Tuesday, November 22, 2022

The Doctrine Of Scripture Series: What We Have Explored In The Last Several Posts And Looking Ahead

Where we have journeyed thus far

    In our last post we looked carefully at how the New Testament canon was motivated by missions (in terms of the Spirit's inspiration of it, its writing, it recognition, and its distribution). Readers who want to review the last post may do so here

    The many attacks upon the Bible today warrant us knowing the history of how we got our Bibles. As for the New Testament, we explored the beginnings, receiving, recognition, and message of the New Testament canon here

    Over the course of the last several posts, we have discussed the New Testament canon. We discovered that almost all the New Testament books were immediately recognized and used as inspired books by the end of the first century – or the days of the Apostles. In this blog series, I have had us explore issues surrounding the canonization of the Old and New Testament canons, as well as the doctrine of Divine inspiration and its correlary truths of inerrancy and infallibility. Readers are more than welcome to look back through the archives of this blog to see how this series began back in September of 2022. 
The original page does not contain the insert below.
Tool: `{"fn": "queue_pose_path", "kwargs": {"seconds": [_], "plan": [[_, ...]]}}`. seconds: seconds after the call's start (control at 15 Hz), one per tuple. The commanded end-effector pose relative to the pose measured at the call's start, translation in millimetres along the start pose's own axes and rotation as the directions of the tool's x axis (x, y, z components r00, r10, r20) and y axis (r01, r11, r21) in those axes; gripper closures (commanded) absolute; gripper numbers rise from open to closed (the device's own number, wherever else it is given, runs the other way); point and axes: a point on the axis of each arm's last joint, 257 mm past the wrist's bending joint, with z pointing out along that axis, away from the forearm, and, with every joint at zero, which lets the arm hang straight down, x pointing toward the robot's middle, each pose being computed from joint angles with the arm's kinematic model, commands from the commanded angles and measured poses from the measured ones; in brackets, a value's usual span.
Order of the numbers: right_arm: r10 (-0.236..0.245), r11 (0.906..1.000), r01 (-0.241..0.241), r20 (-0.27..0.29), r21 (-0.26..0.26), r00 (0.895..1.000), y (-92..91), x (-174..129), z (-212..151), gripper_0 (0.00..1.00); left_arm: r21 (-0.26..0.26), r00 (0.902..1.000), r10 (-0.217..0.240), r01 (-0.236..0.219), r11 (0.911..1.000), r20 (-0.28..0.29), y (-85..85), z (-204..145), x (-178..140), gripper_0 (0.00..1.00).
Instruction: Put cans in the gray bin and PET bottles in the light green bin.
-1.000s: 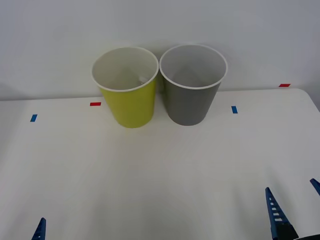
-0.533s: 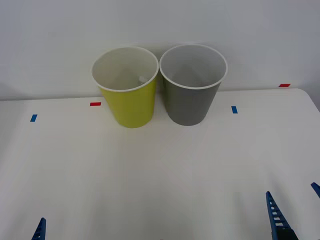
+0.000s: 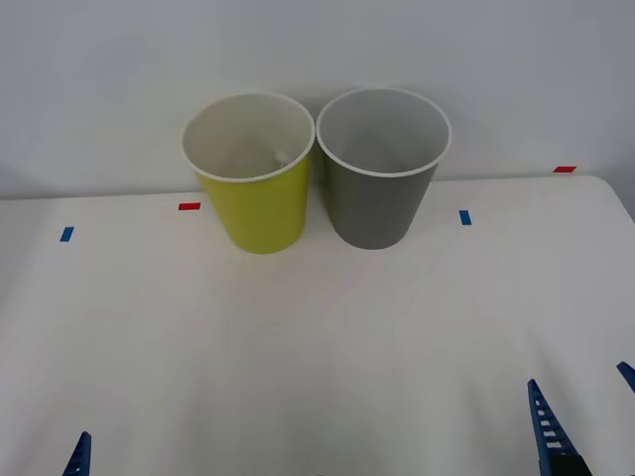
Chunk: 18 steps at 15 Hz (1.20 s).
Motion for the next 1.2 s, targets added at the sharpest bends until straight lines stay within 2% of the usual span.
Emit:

Making sure we are clear on what canonization is and is not.

    By the first two-thirds of the second century, every book of the New Testament was universally recognized as inspired, with the first canonical list (The Muratorian canon list) establishing that the 27 books we have today were well in use by the end of the 100’s A.D. (or second century). Contrary to popular skeptics, who claim the early church had hundreds of books to choose from, and only selected the 27 some 400 years into church history, we find history paints a different picture. Canonization was not about kicking out books that were not liked, but rather recognizing inspired books that were qualified to be in the canon.

The Triple Foundation Of Christianity

    Then finally, we noted how the message of the New Testament canon, namely in portraying, preaching, explaining, and prominently exalting Jesus Christ, shaped the New Testament church. It was Christ’s resurrection and the writing and then preaching of the New Testament books that came to define the first century church. Coupled with the already established Old Testament Canon which we’ve discussed in previous posts, we find an important point emerge. Christianity was built on a triple foundation of the Old Testament canon, Christ’s resurrection, and New Testament canon. It is this same foundation that the Holy Spirit is using today to call and regenerate sinners from every nation – until He comes.

Looking ahead

    As we aim to continue in this series, we will explore what criteria were used in the recognition and use of the New Testament books. Also, we will explore other sorts of literature that, though influential in the early church, yet were not regarded as canonical by Christians in every place, everywhere. Some interesting topics, such as the so-called "lost Gospels" or "lost books of the Bible" will be briefly explored. At least for such books as those, we will see that they were not really "lost", but instead were well-known, and immediately rejected books regarded as fraudulant by the early Christians. We will then want to consider contemporary attacks on the Bible. Amazingly, attacks on the Bible, especially in the last three centuries, do not differ in principle from attacks that went on in the first three centuries of the church. As God gives strength, I hope this series will prove useful to whomever reads these posts.